Reply-To: none@prysm.net
Return-Receipt-To: none@prysm.net
Figure 1: Mail Headers
Don't look at the return address to figure out where the mail came from. They can easily make both the username and the sitename up. Most of the time, the sitename is legitmate and the email address is either bogus or is an auto-responder that will send you more mail you don't want to read.

In this case it looks like highlander@prysm.net sent the mail and tried to make it look like it came from none@prysm.net (Nikola). While you can verify that highlander@prysm.net is a valid email address, you never know whether it is the email address of the offending spammer, his name for the mailing list, or whether it is some sort of auto-responder. Sometimes, there is only one way to find out...

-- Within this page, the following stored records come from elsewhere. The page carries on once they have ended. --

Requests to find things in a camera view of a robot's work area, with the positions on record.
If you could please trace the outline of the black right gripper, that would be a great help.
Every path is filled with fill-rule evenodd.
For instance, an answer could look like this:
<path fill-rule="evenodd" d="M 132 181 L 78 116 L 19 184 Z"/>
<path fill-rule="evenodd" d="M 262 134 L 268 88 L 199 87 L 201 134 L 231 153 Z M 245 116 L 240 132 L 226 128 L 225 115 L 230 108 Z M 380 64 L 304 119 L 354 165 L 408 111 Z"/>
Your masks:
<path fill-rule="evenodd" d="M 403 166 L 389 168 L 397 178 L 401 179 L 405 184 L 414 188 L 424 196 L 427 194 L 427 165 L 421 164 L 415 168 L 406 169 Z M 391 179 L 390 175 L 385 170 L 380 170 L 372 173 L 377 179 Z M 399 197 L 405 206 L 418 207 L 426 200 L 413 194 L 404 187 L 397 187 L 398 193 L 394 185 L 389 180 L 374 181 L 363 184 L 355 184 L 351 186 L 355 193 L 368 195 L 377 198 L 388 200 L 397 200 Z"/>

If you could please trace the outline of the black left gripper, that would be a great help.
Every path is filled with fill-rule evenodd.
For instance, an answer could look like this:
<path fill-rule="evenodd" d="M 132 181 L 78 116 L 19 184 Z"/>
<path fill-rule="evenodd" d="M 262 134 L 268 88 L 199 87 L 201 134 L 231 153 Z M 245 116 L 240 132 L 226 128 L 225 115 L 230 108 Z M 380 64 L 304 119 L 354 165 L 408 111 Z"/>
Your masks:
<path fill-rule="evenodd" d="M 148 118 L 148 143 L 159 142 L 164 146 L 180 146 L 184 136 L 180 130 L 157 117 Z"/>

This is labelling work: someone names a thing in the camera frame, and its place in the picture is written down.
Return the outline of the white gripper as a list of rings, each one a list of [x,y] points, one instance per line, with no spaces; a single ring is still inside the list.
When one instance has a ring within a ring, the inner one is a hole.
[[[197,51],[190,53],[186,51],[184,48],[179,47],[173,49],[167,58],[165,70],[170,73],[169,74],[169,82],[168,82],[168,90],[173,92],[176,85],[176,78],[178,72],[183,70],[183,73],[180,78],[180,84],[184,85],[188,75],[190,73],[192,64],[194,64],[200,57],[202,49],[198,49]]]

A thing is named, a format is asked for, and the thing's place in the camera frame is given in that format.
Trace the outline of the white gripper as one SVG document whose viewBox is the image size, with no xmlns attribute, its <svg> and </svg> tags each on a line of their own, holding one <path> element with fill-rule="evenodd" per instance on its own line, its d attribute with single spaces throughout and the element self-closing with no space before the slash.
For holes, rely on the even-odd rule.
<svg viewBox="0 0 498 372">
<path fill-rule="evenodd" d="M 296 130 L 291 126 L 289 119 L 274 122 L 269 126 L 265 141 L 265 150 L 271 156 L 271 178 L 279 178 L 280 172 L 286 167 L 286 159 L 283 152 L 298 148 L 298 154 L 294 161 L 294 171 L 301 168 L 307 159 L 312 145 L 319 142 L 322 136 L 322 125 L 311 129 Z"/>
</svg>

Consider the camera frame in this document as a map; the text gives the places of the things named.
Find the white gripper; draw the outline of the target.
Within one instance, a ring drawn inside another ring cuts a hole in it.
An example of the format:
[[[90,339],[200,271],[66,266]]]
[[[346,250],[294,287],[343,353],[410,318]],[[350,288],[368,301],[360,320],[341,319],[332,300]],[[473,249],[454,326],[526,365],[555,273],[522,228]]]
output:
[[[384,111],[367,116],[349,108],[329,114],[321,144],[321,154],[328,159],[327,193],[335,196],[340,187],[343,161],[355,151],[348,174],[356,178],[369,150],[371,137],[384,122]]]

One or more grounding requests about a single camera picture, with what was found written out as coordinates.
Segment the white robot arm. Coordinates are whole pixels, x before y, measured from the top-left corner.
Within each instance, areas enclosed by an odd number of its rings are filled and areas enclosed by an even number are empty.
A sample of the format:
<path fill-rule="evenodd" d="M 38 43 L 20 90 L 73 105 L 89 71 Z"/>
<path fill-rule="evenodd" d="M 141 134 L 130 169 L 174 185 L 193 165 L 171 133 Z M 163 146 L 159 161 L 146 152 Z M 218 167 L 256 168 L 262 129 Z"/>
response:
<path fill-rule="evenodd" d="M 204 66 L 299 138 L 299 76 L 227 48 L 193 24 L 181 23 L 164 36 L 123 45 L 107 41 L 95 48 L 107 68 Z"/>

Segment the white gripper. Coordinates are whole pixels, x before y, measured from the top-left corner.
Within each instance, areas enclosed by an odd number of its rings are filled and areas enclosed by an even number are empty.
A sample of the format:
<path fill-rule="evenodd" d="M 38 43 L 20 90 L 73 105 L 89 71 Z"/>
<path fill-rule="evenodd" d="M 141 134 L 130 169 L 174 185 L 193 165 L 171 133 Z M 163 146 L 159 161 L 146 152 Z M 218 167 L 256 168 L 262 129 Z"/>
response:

Errors-To: homebiz@flock.MWCI.NET
Received: from crc3.concentric.net (ip114.cleveland.oh.interramp.com [38.11.118.114])
by darius.cris.com (8.7.5)
id AAA17807; Fri, 26 Jul 1996 00:45:22 -0400 (EDT)
Comments: Authenticated sender is <phantom9@pop3.concentric.net>
From: "Eddie Davidson" <homebiz@flock.MWCI.NET>
To: joe545@aol.com
Date: Fri, 26 Jul 1996 00:47:14 +0000
Subject: ~~FLOODGATE~~
Reply-to: massemail@aol.com
Figure 2: Mail Header
This guy was selling an email spammer + mailing list of 2,000,000 people. What I did here was see if I could figure out "Eddie's" email address. It looked like he was coming from flock.MWCI.NET so I took a couple guesses and figured out his email address by telneting to his mail port


Step 2: Complain

Since you are being nice, you should limit your complaints to the sender or the system administrator of the site. In the first example these would be:

I recommend forwarding them the piece of offending mail and including something like this at the top:

To whom it may concern,

Please alert me that you have received this email and then remove the following email addresses from your mailing list:

your@address
your@other.address
etc.

If you don't receive a response from this, then you may want to consider the Annoyed Method.